Whether it is your mom and dad, teacher, friends, or siblings. They need to understand that ADHD is a real disability that effects all aspects of a person’s life. “Additionally, there are now brain studies that show that when someone with ADHD is told to “just try harder” and does, the result can be anxiety and a brain that actually starts to shut down it’s primary executive functions (Booth).” For a while now scientists have come up with many different theories about ADHD. Some theories have ended up short and some have opened up new and exciting doors of investigation. One theory was that anyone with ADHD has had some minor head injuries or undetectable damage to the brain.
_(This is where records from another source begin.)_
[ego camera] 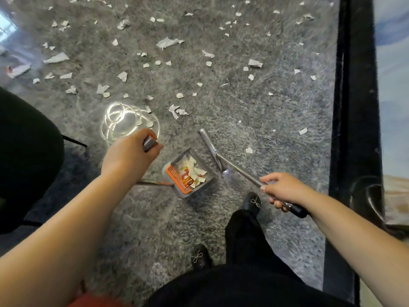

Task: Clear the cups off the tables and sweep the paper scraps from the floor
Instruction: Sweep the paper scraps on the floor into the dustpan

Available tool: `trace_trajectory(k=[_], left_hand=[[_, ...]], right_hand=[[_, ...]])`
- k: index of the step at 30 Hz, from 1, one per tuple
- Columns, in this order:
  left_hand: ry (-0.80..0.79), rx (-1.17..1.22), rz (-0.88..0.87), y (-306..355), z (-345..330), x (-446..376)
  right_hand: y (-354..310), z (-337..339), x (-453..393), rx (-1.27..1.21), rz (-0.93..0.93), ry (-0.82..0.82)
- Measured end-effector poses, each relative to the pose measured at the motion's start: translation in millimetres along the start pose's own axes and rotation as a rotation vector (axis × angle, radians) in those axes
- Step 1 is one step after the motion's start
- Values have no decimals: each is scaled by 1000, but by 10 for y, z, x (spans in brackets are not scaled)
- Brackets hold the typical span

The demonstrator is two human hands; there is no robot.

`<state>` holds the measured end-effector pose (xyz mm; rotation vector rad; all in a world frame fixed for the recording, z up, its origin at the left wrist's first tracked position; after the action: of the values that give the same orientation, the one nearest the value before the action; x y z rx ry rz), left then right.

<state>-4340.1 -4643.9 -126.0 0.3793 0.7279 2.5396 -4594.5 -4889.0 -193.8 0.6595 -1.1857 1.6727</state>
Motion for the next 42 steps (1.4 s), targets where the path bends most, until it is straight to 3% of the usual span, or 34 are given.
trace_trajectory(k=[10, 20, 31, 35, 38, 42], left_hand=[[-98, -162, -196, 1356, -886, -1153], [-254, -232, -221, 2318, -1650, -2140], [-326, -184, -194, 2493, -1723, -2483], [-334, -152, -154, 2460, -1684, -2506], [-362, -105, -143, 2434, -1649, -2521], [-325, -172, -183, 2440, -1613, -2556]], right_hand=[[294, 1458, -646, -34, -83, 92], [392, 2617, -1542, 6, -150, 89], [18, 2648, -1843, 273, -80, -125], [-5, 2580, -1806, 218, -66, -160], [18, 2598, -1725, 20, -127, -172], [-4, 2568, -1509, -30, -120, -151]])
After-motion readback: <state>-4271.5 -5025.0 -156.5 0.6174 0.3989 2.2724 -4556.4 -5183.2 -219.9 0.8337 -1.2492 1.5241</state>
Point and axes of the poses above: each hand's wrist, its own x-axis away from the middle knuckle, its own z-axis out of the back of the hand, y = z × x, the point moved 2 cm from there along -x, towards the middle knuckle, and after that the axes turned 9 degrees about x, right-handed, at the moved point
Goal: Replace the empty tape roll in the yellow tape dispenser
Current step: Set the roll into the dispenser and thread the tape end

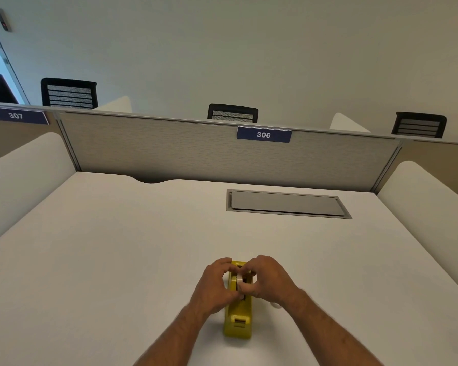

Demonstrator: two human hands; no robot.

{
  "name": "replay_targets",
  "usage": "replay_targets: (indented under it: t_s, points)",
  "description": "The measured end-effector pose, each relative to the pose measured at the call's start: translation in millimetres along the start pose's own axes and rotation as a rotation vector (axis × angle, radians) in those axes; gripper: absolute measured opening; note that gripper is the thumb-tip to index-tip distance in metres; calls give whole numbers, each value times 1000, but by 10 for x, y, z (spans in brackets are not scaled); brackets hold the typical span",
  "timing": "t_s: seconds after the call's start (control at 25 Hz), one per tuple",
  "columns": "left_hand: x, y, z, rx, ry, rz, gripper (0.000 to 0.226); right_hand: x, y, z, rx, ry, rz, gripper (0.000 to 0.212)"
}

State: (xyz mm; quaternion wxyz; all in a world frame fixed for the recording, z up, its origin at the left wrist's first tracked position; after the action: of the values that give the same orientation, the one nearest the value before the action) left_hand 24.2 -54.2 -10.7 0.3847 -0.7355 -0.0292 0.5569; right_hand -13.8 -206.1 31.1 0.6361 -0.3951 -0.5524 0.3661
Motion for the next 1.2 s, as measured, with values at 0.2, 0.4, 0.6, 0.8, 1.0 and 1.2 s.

For a long time this disorder was called “minimal brain damage” or “minimal brain dysfunction.” But as researchers found out that only certain types of head injuries can explain some cases of attention disorder. In knowing that the theory was excluded. Because children with ADHD often struggle in their schoolwork, peer relations, and ability to follow rules at home and at school, it is reasonable to hypothesize that their feelings of capability suffer as a result. Thus, the self-image of children with ADHD were lower than those of other children with regards to their feelings about their behavior, their ability to get along with others, and their ability to succeed in school. The parents need to pay attention to the feelings that a child with ADHD has about him or herself.

In many instances, particularly when parents are struggling to manage their child's difficult behavior, it can be easy to lose sight of the effects that ADHD can have on some children's self-esteem. When one considers how much negative feedback a child with ADHD may contend with on a regular basis, it is not difficult to imagine how this could adversely affect a child's feelings about...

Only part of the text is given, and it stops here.